§ DATA EXCERPTS:
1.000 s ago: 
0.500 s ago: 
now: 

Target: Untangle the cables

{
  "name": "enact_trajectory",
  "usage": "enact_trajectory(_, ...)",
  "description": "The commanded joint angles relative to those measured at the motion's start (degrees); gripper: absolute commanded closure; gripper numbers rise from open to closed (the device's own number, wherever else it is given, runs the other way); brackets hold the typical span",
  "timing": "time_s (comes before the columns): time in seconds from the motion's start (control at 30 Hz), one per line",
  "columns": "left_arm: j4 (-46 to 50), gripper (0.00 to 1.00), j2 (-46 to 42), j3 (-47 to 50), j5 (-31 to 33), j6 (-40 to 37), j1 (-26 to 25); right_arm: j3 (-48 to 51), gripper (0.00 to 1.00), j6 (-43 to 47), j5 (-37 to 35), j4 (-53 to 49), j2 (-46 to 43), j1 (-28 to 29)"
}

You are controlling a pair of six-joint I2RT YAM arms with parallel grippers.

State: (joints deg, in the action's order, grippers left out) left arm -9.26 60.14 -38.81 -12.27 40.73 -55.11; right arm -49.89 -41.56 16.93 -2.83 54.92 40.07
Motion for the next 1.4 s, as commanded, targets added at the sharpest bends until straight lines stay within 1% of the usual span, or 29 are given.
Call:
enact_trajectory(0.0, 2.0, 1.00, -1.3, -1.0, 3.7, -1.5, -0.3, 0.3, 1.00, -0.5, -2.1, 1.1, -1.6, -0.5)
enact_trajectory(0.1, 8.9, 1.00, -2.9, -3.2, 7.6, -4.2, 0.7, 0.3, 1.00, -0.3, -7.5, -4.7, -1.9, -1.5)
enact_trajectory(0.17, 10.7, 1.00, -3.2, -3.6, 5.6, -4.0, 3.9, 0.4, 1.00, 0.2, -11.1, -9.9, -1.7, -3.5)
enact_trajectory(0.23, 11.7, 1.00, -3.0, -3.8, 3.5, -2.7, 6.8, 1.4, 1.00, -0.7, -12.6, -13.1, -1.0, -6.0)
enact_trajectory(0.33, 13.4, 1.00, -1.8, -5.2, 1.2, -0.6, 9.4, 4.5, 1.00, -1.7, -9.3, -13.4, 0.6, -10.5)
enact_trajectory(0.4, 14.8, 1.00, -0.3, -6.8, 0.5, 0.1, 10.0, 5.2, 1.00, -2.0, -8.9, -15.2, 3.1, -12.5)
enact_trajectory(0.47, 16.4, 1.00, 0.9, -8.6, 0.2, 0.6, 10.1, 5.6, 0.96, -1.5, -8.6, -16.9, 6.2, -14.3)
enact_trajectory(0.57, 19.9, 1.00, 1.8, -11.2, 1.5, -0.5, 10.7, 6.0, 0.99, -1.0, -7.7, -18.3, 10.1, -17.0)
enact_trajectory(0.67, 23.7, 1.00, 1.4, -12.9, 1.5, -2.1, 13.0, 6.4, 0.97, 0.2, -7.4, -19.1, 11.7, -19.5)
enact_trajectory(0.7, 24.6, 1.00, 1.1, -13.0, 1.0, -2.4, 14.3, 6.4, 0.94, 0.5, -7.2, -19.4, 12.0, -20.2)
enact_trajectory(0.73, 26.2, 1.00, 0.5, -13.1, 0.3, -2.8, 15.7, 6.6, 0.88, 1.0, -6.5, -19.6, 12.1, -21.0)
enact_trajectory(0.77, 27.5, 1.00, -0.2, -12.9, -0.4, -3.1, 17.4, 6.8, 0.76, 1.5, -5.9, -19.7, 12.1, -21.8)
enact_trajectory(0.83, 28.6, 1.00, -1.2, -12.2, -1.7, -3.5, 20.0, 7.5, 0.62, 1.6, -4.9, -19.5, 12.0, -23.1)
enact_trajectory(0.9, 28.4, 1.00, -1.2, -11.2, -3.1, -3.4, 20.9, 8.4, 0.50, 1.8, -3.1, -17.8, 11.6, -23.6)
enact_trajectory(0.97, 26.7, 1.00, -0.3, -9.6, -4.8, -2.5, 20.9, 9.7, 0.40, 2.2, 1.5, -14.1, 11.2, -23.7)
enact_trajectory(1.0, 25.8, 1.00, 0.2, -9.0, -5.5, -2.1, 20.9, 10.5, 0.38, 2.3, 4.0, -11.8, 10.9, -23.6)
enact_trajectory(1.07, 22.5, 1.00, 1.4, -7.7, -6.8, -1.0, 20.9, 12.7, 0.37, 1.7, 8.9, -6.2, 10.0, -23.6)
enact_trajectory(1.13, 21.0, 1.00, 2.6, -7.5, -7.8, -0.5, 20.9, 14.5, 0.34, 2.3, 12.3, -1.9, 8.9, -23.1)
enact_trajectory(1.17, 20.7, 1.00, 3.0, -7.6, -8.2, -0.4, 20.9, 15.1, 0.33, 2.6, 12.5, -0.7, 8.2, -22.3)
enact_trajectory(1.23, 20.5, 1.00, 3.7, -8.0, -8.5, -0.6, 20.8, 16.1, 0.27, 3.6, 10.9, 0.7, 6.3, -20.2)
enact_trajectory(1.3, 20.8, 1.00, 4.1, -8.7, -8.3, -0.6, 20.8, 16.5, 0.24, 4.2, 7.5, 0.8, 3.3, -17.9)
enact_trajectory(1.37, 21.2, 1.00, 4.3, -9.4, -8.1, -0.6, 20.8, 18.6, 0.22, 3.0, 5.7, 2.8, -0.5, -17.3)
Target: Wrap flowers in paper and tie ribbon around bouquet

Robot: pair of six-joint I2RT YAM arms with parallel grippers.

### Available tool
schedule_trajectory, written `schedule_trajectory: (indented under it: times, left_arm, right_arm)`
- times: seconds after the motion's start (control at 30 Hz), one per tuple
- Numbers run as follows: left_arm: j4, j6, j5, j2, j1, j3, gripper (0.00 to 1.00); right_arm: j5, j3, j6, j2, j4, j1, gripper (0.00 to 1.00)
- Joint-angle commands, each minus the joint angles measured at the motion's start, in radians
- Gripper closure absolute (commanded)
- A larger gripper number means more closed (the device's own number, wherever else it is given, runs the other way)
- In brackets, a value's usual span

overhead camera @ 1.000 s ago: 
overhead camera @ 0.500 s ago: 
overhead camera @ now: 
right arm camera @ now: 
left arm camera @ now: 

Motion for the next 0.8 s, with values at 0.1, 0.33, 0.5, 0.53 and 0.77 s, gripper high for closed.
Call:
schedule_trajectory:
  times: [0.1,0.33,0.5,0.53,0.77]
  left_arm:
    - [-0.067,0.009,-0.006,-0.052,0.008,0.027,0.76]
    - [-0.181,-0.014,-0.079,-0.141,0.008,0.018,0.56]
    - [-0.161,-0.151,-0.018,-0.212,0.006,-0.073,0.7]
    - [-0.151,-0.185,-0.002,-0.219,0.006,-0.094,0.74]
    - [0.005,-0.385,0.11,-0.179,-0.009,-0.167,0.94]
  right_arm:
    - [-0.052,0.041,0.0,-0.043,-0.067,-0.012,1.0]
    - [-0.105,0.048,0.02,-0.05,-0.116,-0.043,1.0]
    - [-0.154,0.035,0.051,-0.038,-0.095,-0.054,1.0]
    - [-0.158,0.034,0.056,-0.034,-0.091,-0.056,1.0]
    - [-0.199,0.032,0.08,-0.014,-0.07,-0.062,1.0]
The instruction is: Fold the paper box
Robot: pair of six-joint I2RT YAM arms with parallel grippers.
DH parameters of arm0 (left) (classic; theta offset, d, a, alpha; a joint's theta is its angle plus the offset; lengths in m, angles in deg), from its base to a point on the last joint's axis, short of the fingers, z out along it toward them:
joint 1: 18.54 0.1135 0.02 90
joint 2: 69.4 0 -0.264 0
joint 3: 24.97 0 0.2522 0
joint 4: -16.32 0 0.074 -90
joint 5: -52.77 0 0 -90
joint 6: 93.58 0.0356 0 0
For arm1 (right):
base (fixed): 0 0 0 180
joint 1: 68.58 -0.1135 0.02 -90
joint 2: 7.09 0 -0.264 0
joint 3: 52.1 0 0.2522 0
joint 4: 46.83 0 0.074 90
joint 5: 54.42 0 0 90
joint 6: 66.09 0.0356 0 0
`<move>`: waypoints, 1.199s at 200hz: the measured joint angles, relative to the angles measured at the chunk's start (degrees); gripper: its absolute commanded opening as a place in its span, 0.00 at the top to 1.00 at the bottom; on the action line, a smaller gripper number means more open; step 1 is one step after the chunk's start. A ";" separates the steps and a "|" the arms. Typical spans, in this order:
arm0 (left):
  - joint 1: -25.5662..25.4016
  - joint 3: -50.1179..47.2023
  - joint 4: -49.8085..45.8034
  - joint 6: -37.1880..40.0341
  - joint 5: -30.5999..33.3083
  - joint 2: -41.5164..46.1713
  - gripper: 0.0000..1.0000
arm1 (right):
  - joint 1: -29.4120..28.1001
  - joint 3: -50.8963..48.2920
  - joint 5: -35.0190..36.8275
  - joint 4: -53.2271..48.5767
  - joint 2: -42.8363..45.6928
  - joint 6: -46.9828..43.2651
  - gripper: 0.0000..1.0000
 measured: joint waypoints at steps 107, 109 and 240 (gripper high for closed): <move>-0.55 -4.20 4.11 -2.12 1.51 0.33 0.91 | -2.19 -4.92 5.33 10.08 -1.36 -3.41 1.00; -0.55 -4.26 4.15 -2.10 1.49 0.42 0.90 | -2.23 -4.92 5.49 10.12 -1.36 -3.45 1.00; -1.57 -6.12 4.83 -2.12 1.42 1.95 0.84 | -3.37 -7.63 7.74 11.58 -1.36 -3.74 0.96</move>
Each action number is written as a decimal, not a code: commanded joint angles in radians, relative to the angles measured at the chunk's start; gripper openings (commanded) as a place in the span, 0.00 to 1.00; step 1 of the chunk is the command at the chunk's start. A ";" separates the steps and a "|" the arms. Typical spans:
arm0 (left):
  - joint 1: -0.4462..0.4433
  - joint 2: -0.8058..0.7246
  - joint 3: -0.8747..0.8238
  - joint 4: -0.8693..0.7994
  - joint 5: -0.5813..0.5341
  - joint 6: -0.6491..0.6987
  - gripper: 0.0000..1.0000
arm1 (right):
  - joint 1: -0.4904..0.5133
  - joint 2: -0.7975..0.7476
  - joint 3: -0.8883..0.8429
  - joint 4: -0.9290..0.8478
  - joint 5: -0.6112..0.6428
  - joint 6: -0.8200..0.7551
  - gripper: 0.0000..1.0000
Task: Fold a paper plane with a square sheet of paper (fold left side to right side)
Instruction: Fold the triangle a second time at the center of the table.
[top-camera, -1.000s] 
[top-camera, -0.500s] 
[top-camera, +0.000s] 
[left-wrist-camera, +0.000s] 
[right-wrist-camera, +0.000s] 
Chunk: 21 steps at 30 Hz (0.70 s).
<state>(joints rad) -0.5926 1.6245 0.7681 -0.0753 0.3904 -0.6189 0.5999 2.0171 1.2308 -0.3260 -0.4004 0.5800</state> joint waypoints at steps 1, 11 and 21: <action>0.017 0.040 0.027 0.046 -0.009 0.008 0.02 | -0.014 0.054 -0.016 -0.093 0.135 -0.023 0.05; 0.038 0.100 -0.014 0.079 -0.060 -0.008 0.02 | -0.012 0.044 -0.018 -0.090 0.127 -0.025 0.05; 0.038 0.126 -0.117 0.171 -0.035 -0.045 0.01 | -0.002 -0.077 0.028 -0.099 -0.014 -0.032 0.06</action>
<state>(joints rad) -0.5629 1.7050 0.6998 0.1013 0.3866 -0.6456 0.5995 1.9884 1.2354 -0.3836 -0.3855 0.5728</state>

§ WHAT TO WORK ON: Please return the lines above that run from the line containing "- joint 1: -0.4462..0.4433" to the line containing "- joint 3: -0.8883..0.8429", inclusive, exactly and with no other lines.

§ EXERCISE RESULT:
  - joint 1: -0.4462..0.4433
  - joint 2: -0.8058..0.7246
  - joint 3: -0.8747..0.8238
  - joint 4: -0.8693..0.7994
  - joint 5: -0.5813..0.5341
  - joint 6: -0.6491..0.6987
  - gripper: 0.0000..1.0000
arm1 (right):
  - joint 1: -0.4904..0.5133
  - joint 2: -0.7975..0.7476
  - joint 3: -0.8883..0.8429

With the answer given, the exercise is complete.